HOW TO COMPLETE THIS TASK: Repeat exactly, and only, the lines below starting at the line that contains "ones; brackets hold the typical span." and ending at the line that contains "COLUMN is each", inclusive of both.

(Records contained in a dataset)

<<<<

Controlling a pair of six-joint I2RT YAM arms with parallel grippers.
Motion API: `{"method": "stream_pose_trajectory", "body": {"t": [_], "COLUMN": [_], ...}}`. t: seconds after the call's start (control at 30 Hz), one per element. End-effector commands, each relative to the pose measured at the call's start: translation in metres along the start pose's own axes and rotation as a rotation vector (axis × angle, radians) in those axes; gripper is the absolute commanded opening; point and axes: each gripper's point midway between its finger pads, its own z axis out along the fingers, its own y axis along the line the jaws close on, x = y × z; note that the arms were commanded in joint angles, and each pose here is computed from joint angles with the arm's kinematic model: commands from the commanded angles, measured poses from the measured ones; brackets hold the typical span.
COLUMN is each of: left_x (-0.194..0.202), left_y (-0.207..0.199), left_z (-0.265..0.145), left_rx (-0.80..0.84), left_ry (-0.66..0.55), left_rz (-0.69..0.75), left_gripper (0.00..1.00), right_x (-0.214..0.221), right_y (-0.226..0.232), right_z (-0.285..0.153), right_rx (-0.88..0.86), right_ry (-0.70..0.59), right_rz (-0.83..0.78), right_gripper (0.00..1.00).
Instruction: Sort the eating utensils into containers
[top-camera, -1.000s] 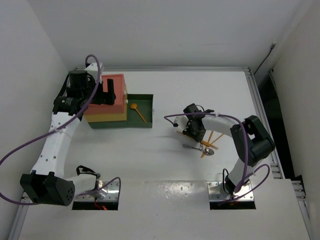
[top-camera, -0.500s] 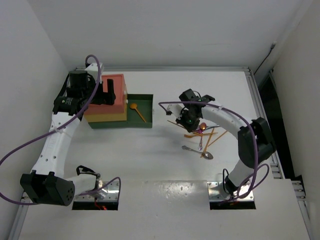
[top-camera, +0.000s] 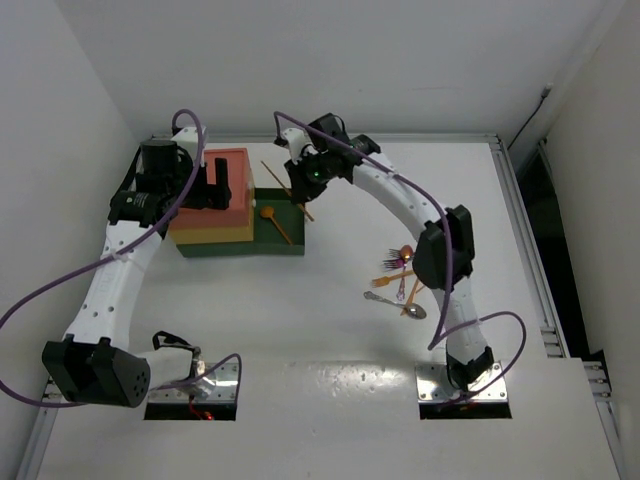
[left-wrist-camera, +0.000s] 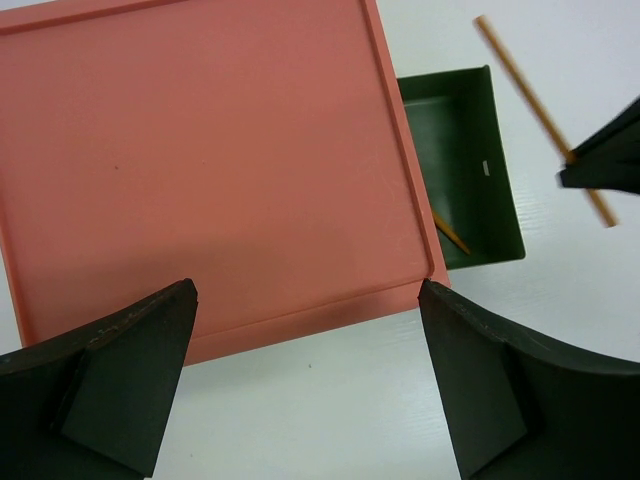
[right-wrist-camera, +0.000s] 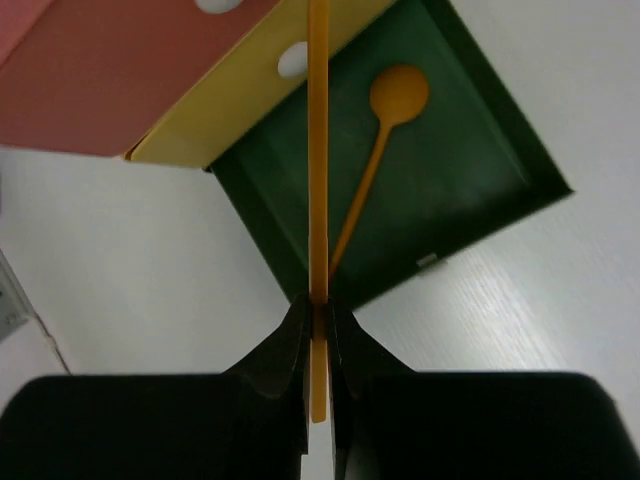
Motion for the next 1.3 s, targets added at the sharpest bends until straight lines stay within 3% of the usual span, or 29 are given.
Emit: {"method": "stream_pose_trajectory", "body": {"t": [0.0,0.43,0.53,0.6,0.63,0.8,0.83,0.87,0.9,0.93,1.1,1.13,1.17,1.2,1.27], "left_x": [-0.009,-0.005,-0.005,-0.007,-0.007,-0.013,-0.012,-0.017,-0.019,-0.02,-0.017,-0.014,-0.014,-0.013,-0.011], "left_y": [0.006,0.013,0.013,0.013,0.012,0.006,0.005,0.004,0.005,0.003,-0.004,-0.007,-0.007,-0.012,-0.014], "left_z": [-0.002,0.009,0.009,0.009,0.009,0.01,0.01,0.008,0.005,0.002,-0.009,-0.008,-0.008,-0.008,-0.004], "left_rx": [-0.031,-0.05,-0.05,-0.05,-0.049,-0.015,-0.006,-0.006,-0.006,0.006,0.046,0.065,0.065,0.085,0.096], "left_ry": [-0.036,-0.018,-0.018,-0.027,-0.028,-0.048,-0.048,-0.059,-0.068,-0.077,-0.099,-0.09,-0.09,-0.09,-0.076], "left_rz": [-0.017,-0.024,-0.024,-0.023,-0.032,-0.038,-0.038,-0.037,-0.022,-0.007,0.051,0.051,0.051,0.056,0.055], "left_gripper": [1.0,1.0,1.0,1.0,1.0,1.0,1.0,1.0,1.0,1.0,1.0,1.0,1.0,1.0,1.0], "right_x": [-0.012,0.007,0.013,0.006,-0.007,-0.042,-0.043,-0.025,-0.029,0.011,0.113,0.171,0.163,0.202,0.24], "right_y": [0.022,0.007,0.004,0.001,0.004,-0.004,-0.008,-0.005,-0.001,-0.002,-0.012,-0.016,-0.014,-0.018,-0.022], "right_z": [0.021,0.097,0.097,0.09,0.075,0.02,0.007,0.0,-0.031,-0.03,-0.086,-0.095,-0.104,-0.108,-0.118], "right_rx": [-0.073,-0.107,-0.084,-0.061,-0.059,0.009,0.019,0.014,0.026,0.014,0.129,0.147,0.161,0.157,0.198], "right_ry": [-0.03,-0.003,0.017,-0.001,-0.035,-0.112,-0.115,-0.055,-0.073,0.019,0.193,0.322,0.292,0.377,0.425], "right_rz": [0.169,0.252,0.242,0.206,0.177,0.06,0.044,-0.011,-0.065,-0.071,-0.274,-0.289,-0.301,-0.323,-0.373], "right_gripper": [0.0,0.0,0.23,0.49,0.53,0.57,0.52,0.5,0.5,0.49,0.44,0.42,0.42,0.41,0.4]}}
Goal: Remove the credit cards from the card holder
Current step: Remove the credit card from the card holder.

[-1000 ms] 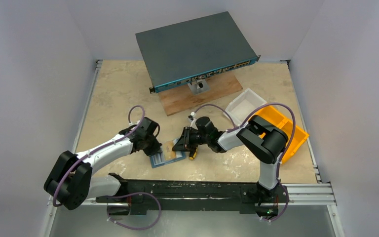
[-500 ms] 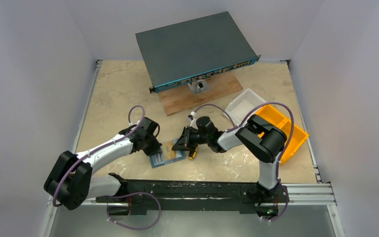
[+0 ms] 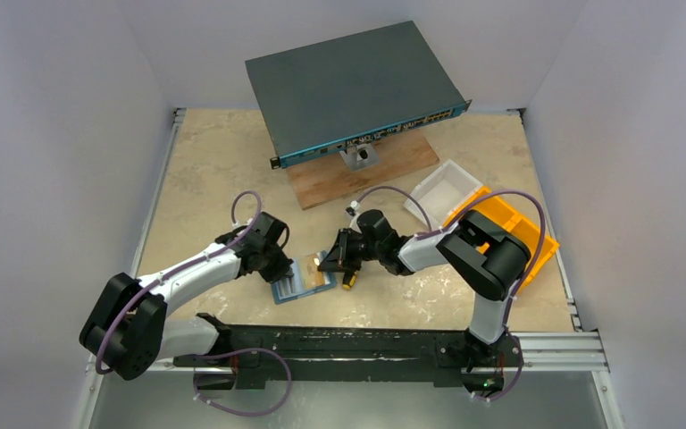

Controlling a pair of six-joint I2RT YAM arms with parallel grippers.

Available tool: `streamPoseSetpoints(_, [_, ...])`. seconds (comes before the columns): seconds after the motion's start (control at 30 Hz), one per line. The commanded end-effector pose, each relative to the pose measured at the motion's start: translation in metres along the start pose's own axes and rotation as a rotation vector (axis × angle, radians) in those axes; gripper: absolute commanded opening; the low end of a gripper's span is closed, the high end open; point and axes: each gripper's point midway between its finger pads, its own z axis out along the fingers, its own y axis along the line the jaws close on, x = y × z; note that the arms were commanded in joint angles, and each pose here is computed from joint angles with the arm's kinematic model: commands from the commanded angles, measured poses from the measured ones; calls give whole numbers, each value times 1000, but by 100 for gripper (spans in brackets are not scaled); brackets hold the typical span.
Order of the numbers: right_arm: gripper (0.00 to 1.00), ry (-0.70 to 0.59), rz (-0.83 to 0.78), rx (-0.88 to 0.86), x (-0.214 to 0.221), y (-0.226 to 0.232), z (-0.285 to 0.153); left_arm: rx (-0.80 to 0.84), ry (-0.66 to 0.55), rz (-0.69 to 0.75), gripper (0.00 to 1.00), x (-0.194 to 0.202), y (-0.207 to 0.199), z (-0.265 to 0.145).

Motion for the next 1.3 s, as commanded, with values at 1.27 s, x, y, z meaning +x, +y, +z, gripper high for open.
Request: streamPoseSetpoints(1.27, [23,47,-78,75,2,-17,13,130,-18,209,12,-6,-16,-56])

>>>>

THE ANSWER:
Motion API: `{"method": "stream_pose_trajectory", "body": {"t": [_], "COLUMN": [_], ...}}`. t: seconds after the call's start (control at 30 Hz), one per element. End-effector commands, each relative to the pose measured at the call's start: translation in metres along the start pose's own axes and rotation as a rotation vector (axis × angle, radians) in those axes; gripper is the absolute commanded opening; point and axes: each gripper's point midway between its finger pads, its own z axis out along the fingers, its own y axis along the line the jaws close on, x = y × z; note that the arms were commanded in joint angles, and each pose here is computed from joint angles with the arm's kinematic model: commands from the commanded angles, measured poses from the measured ones; brackets hold the typical span.
COLUMN is each of: left_x (-0.194..0.202), left_y (-0.207..0.199), left_z (-0.265..0.145), left_rx (-0.80..0.84), left_ry (-0.66..0.55), left_rz (-0.69..0.75), left_gripper (0.00..1.00), right_x (-0.214..0.221), right_y (-0.226..0.232), right_z (-0.285..0.153), right_rx (-0.88..0.86), right_ry (-0.70..0.59), right_rz (-0.83..0.78), right_gripper (0.00..1.00).

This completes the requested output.